### PROBLEM
Once you have read the listing, output it exactly and completely.
•••
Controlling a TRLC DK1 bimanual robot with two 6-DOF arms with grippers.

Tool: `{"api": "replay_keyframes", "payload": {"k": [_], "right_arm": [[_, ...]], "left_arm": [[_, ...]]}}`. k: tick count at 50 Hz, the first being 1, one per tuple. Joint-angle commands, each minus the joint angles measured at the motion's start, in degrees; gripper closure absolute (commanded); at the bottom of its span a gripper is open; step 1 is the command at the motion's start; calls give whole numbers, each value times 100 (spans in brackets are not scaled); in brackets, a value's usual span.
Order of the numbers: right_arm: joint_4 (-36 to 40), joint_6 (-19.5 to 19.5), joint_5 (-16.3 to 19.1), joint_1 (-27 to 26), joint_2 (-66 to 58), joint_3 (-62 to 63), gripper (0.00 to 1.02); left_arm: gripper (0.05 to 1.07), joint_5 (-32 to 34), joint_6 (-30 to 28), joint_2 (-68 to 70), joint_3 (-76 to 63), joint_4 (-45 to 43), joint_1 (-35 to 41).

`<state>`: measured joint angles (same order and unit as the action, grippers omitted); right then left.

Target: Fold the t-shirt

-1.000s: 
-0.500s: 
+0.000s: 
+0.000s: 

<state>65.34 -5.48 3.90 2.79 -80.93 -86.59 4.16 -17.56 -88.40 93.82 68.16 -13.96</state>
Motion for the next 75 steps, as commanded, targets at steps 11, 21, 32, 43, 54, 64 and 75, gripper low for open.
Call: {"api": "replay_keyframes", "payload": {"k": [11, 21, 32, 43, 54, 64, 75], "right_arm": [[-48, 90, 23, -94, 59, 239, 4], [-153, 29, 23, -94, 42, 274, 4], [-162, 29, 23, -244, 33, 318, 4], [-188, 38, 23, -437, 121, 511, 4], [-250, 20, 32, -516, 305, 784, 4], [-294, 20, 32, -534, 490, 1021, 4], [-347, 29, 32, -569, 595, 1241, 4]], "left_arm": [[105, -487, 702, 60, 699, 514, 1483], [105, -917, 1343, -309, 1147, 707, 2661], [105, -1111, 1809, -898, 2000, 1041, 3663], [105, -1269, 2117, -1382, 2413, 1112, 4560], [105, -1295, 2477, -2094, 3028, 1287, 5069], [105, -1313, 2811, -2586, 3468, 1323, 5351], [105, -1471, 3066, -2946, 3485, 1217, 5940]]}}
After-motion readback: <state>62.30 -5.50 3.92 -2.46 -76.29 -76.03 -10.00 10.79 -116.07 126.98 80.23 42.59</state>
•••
### ANSWER TO THE PROBLEM
Controlling a TRLC DK1 bimanual robot with two 6-DOF arms with grippers.

Tool: `{"api": "replay_keyframes", "payload": {"k": [_], "right_arm": [[_, ...]], "left_arm": [[_, ...]]}}`. k: tick count at 50 Hz, the first being 1, one per tuple. Joint-angle commands, each minus the joint angles measured at the motion's start, in degrees; gripper closure absolute (commanded); at the bottom of its span a gripper is open; step 1 is the command at the motion's start; calls give whole numbers, each value times 100 (spans in brackets are not scaled); in brackets, a value's usual span.
Order of the numbers: right_arm: joint_4 (-36 to 40), joint_6 (-19.5 to 19.5), joint_5 (-16.3 to 19.1), joint_1 (-27 to 26), joint_2 (-66 to 58), joint_3 (-62 to 63), gripper (0.00 to 1.02); left_arm: gripper (0.05 to 1.07), joint_5 (-32 to 34), joint_6 (-30 to 28), joint_2 (-68 to 70), joint_3 (-76 to 63), joint_4 (-45 to 43), joint_1 (-35 to 41).

`<state>`: measured joint angles (same order and unit as the action, grippers omitted); right then left.

Target: Fold the t-shirt

-1.000s: 
-0.500s: 
+0.000s: 
+0.000s: 

<state>65.34 -5.48 3.90 2.79 -80.93 -86.59 4.16 -17.56 -88.40 93.82 68.16 -13.96</state>
Motion for the next 75 steps, as commanded, targets at steps 11, 21, 32, 43, 54, 64 and 75, gripper low for open.
Call: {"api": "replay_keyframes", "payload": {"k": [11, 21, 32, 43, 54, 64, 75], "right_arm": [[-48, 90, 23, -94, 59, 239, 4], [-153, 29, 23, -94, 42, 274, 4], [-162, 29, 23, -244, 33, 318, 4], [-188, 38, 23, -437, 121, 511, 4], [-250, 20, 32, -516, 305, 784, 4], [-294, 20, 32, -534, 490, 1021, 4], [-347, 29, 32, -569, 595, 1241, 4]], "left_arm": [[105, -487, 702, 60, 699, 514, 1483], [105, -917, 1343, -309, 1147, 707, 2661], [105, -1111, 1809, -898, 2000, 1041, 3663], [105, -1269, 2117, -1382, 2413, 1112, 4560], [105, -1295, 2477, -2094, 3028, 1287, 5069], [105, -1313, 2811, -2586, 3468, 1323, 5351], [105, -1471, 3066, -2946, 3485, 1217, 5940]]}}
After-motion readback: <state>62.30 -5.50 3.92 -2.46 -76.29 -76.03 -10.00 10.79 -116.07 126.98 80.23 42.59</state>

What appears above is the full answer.